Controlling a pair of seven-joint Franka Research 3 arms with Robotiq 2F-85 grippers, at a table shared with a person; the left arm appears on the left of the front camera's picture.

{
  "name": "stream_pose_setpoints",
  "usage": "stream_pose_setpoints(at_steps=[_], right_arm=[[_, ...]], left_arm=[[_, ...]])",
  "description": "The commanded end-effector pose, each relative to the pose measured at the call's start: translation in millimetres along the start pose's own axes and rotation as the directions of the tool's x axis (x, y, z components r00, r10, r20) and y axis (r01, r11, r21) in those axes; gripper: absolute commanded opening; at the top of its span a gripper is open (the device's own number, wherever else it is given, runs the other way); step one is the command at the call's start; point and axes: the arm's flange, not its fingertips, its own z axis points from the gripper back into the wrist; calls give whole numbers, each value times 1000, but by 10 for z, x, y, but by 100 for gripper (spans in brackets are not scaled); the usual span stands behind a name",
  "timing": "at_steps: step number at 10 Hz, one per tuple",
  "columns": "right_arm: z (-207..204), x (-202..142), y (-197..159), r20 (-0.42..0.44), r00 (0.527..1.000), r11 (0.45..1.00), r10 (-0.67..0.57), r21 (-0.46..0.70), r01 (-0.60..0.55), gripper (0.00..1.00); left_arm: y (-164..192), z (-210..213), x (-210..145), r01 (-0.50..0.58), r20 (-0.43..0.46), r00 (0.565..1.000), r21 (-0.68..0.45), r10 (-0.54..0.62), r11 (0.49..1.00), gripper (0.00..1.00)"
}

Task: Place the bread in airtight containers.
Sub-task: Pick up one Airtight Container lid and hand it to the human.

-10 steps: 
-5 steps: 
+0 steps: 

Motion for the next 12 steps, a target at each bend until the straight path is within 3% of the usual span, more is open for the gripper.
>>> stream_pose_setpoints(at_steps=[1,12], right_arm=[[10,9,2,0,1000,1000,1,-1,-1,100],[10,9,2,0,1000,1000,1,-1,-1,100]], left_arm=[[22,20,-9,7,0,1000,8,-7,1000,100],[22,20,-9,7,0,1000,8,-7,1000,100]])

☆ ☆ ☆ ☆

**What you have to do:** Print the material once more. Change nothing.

**Completed exercise:**
Controlling a pair of seven-joint Franka Research 3 arms with Robotiq 2F-85 grippers, at a table shared with a person; the left arm appears on the left of the front camera's picture.

{
  "name": "stream_pose_setpoints",
  "usage": "stream_pose_setpoints(at_steps=[_], right_arm=[[_, ...]], left_arm=[[_, ...]])",
  "description": "The commanded end-effector pose, each relative to the pose measured at the call's start: translation in millimetres along the start pose's own axes and rotation as the directions of the tool's x axis (x, y, z components r00, r10, r20) and y axis (r01, r11, r21) in those axes; gripper: absolute commanded opening; at the top of its span a gripper is open (the device's own number, wherever else it is given, runs the other way); step one is the command at the call's start; point and axes: the arm's flange, not its fingertips, its own z axis points from the gripper back into the wrist; calls give whole numbers, each value times 1000, but by 10 for z, x, y, but by 100 for gripper (spans in brackets are not scaled); the usual span stands behind a name",
  "timing": "at_steps: step number at 10 Hz, one per tuple",
  "columns": "right_arm: z (-207..204), x (-202..142), y (-197..159), r20 (-0.42..0.44), r00 (0.527..1.000), r11 (0.45..1.00), r10 (-0.67..0.57), r21 (-0.46..0.70), r01 (-0.60..0.55), gripper (0.00..1.00); left_arm: y (-164..192), z (-210..213), x (-210..145), r01 (-0.50..0.58), r20 (-0.43..0.46), r00 (0.565..1.000), r21 (-0.68..0.45), r10 (-0.54..0.62), r11 (0.49..1.00), gripper (0.00..1.00)"
}

Task: Place the bread in airtight containers.
Sub-task: Pick up one Airtight Container lid and hand it to the human.

-10 steps: 
-5 steps: 
+0 steps: 

Motion for the next 12 steps, a target at each bend until the straight path is within 3% of the usual span, more is open for the gripper.
>>> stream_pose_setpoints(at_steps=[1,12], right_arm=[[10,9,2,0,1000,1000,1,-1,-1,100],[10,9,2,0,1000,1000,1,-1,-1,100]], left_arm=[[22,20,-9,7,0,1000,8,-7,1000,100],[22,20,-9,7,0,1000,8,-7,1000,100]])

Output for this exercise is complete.